Ring of Fire(84)
"Yep. Ain't it great! The CEO's office is just sitting there, ready for us to move in."
Nissa eyed him carefully. "Us, Claude?"
"Us, Nissa. I'm not talking anything permanent, unless that's what you want." There was a twinkle in Claude's eyes as he continued. "What d' ya say? Wanna shack up?"
Nissa's laughing assent was punctuated by her punching his chest.
A Matter of Consultation
S.L. Viehl
"Now I know how Hansel and Gretel felt." The spring breeze had Sharon Nichols buttoning her jacket as she eyed the forest. Her paramedic training hadn't covered hikes through the woods. "How did they find their way out? With a trail of bread crumbs?"
"They torched the witch and ran." Anne Jefferson also scanned the tree line. A registered nurse, she'd grown up in the backwoods of West Virginia, and unlike her friend felt almost at home. "Not an option today."
Ragged stumps lined either side of the forest path, but the woodcutters had barely made a dent in the dense groves of oak and birch. According to rumor, none of the locals went into Thuringenwald unless they desperately needed firewood, venison, or the witch.
Their patients didn't need chopped wood or deer meat.
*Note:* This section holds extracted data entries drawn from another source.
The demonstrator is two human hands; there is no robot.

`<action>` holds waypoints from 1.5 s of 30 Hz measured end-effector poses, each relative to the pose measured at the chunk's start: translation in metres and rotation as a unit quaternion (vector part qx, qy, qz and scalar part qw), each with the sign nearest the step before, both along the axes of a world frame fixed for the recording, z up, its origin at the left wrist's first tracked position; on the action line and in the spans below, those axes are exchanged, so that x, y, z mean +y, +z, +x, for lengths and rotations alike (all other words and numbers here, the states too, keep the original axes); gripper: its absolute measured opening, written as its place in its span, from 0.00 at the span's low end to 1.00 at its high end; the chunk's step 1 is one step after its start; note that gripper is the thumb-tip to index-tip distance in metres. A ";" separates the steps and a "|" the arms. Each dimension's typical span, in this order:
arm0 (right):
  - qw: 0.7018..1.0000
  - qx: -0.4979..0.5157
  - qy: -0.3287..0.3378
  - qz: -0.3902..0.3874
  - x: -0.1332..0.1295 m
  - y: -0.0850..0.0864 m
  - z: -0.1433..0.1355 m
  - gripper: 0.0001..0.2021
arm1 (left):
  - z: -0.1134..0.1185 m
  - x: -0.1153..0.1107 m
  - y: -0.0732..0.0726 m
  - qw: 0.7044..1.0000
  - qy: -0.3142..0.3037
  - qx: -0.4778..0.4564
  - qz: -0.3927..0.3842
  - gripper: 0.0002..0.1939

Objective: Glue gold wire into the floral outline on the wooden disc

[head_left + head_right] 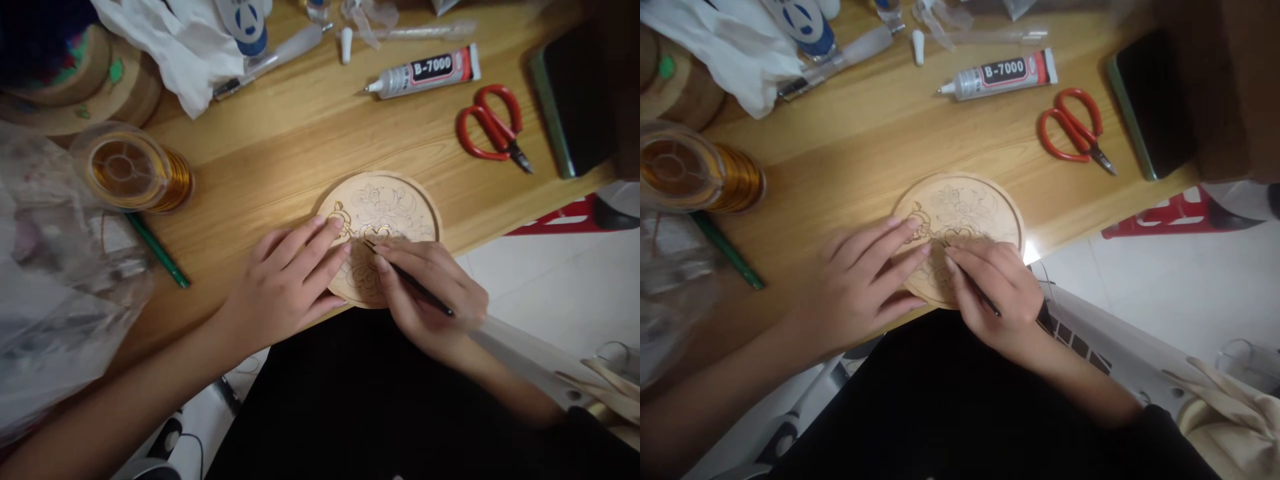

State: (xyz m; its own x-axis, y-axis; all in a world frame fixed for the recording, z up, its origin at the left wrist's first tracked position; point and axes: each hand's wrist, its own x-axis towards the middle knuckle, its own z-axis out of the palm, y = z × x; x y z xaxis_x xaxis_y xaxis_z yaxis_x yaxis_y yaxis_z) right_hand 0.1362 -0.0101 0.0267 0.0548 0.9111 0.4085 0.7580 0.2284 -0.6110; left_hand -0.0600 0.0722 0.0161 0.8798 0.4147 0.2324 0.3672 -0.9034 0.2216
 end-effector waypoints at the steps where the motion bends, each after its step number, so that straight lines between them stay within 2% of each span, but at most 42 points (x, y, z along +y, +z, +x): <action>1: 1.000 0.000 0.002 -0.006 0.000 0.001 0.001 0.16 | 0.000 0.000 0.000 1.000 -0.001 0.003 -0.001 0.24; 15: 0.999 0.014 0.041 -0.025 0.004 0.001 0.006 0.14 | 0.000 0.001 0.003 0.999 -0.035 0.031 -0.026 0.22; 23: 0.999 0.021 0.031 -0.031 0.003 0.002 0.007 0.14 | 0.003 0.002 0.005 0.998 -0.051 0.036 -0.028 0.22; 29: 0.999 0.014 0.010 -0.046 0.001 0.007 0.010 0.17 | 0.002 0.003 0.005 0.997 -0.056 0.035 -0.040 0.23; 41: 0.999 0.019 0.028 -0.024 0.004 0.001 0.010 0.14 | 0.002 0.005 0.003 0.997 -0.064 0.041 -0.006 0.23; 45: 0.998 0.001 0.064 -0.023 0.006 0.001 0.017 0.15 | 0.003 0.005 0.003 0.997 -0.068 0.043 0.002 0.23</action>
State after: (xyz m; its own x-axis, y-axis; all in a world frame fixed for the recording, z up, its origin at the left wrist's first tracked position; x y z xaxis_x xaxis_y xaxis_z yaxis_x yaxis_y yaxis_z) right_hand 0.1530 -0.0036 0.0282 -0.0619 0.9284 0.3665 0.7234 0.2947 -0.6244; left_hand -0.0573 0.0775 0.0192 0.9444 0.2903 0.1545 0.2597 -0.9466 0.1912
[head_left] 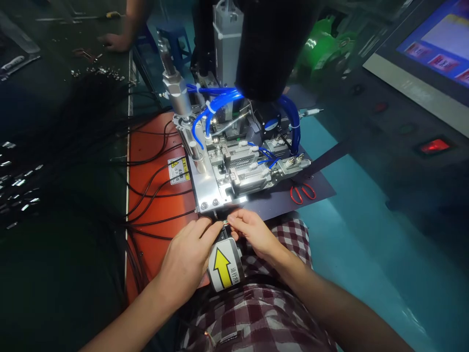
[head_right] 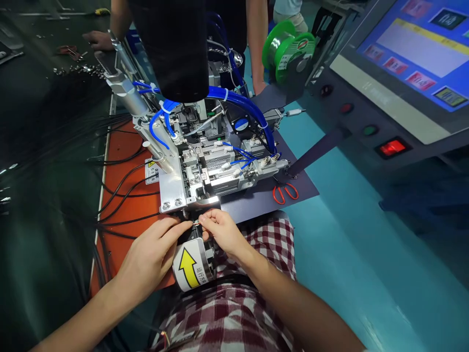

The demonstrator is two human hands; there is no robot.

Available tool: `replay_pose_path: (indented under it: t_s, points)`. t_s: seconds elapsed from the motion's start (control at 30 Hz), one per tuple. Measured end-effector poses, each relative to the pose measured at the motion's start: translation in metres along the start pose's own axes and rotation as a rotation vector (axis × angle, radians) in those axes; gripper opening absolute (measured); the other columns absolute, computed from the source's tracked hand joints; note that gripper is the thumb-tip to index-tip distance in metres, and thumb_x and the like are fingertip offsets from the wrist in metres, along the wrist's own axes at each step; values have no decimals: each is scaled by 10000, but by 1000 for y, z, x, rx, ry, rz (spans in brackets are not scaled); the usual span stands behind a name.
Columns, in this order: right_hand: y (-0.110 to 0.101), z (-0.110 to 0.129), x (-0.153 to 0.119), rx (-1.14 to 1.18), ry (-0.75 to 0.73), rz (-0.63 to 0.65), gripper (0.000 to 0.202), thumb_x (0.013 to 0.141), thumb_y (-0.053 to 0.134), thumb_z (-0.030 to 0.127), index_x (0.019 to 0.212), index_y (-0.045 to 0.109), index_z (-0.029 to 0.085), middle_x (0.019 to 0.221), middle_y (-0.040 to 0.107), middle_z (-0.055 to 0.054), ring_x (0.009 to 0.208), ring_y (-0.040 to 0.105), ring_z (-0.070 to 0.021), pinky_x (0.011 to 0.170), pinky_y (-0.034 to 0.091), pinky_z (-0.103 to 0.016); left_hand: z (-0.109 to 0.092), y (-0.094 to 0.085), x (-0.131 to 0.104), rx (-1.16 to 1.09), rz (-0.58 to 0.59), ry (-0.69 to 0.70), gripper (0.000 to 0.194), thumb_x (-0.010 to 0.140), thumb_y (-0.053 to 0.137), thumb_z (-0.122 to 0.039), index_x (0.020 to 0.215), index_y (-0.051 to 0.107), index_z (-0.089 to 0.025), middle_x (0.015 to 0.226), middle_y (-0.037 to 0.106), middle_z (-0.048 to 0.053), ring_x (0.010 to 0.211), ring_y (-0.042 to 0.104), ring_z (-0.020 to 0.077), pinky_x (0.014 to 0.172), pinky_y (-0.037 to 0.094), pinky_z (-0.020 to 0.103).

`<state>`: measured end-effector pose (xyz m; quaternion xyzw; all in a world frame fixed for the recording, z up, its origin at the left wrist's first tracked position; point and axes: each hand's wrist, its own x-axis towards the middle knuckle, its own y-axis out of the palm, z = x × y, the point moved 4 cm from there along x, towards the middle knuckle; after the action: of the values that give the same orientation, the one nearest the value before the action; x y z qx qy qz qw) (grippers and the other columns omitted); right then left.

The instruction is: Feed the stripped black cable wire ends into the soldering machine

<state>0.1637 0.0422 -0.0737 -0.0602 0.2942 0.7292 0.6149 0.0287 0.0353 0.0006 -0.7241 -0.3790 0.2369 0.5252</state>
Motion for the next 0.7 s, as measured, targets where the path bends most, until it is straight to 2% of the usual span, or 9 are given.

"One thing." Sharon glanced sideways at the nurse. "Becky said if she lives in a gingerbread house, she's got dibs on the chocolate. All the chocolate."
Anne grinned. Some of their needs were serious, while others—like Rebecca Stearns's pregnancy cravings—were just plain painful. "Fair enough, but if she's got anything that even remotely resembles coffee, it's mine."
The forest canopy made the air lacy with sunlight and shadow, as disparate as the well-endowed, dark-skinned Sharon and the pale, redheaded Anne. Oddly, the sight of a black woman and a white woman together didn't seem to shock the natives as much as what they wore. Their clothes, like both women and a huge chunk of the town of Grantville, West Virginia, had traveled back in time to land in the middle of seventeenth-century Germany.
Time would eventually catch up. In three hundred and seventy years.
The carpet of twigs, dead leaves and moss grew thicker, and made crunching sounds beneath Sharon's sneakers. "You really sure this witch can help us?"
"Mathilde said Tibelda was the only decent healer the prostitutes in Jena had, before the burghers drove her out." Anne didn't think much of those upstanding citizens, not after hearing what they'd done to many of the refugee women from Palatinate. "Her knowledge of the area alone could save us a lot of time and foraging."
"I hope so." Sharon ducked to avoid a low-hanging branch. "Why does she live all the way out here by herself?"
"Remember how twitchy these people are." Anne paused to adjust the straps on her backpack. "A cow drops dead, the local healer gets blamed, then someone starts piling up wood and asking who wants extra crispy or original recipe."
"Better keep that in mind, nurse." Sharon tilted her head and squinted. "I think I see something up there."
The cottage that appeared around the next bend wasn't made of candy, but the mud-brick walls and thatched roof looked solid enough. A large patch of ground on one side had been cleared to make way for a thriving garden. As they drew closer, Anne smelled freshly cut rosemary, and spotted some familiar white and pink flowers in the garden's front row.
"See those?" She pointed out the blooms. "That's yarrow. It's an excellent astringent and coagulant, and even works as bug repellent. This is definitely the place."
"Why do we need her?" Sharon asked as she went to knock on the front door. "You know more about plants than anybody."
Anne thought of her grandmother, who wouldn't be born for three centuries. "We need her. This is her turf, not mine."
The door opened an inch, and a suspicious eye peered out. "Was willst du?"
"Guten morgen, Frau Tibelda." Being more fluent in German, Anne handled the introductions. "Mein name ist Anne Jefferson, könnten sie mir bitte helfen?"
The door opened to reveal a gaunt, elderly woman wearing a plain peasant's dress. A faded cloth covered her hair with the ends knotted under her prominent chin. She gave both women the once-over, uttered something scathing, then shut the door.
Sharon frowned. "What was that?"
"She said she doesn't perform abortions." Now Anne hammered on the door. "Bitte, Frau Tibelda, ich bin Englisch Krankenpflegerin!"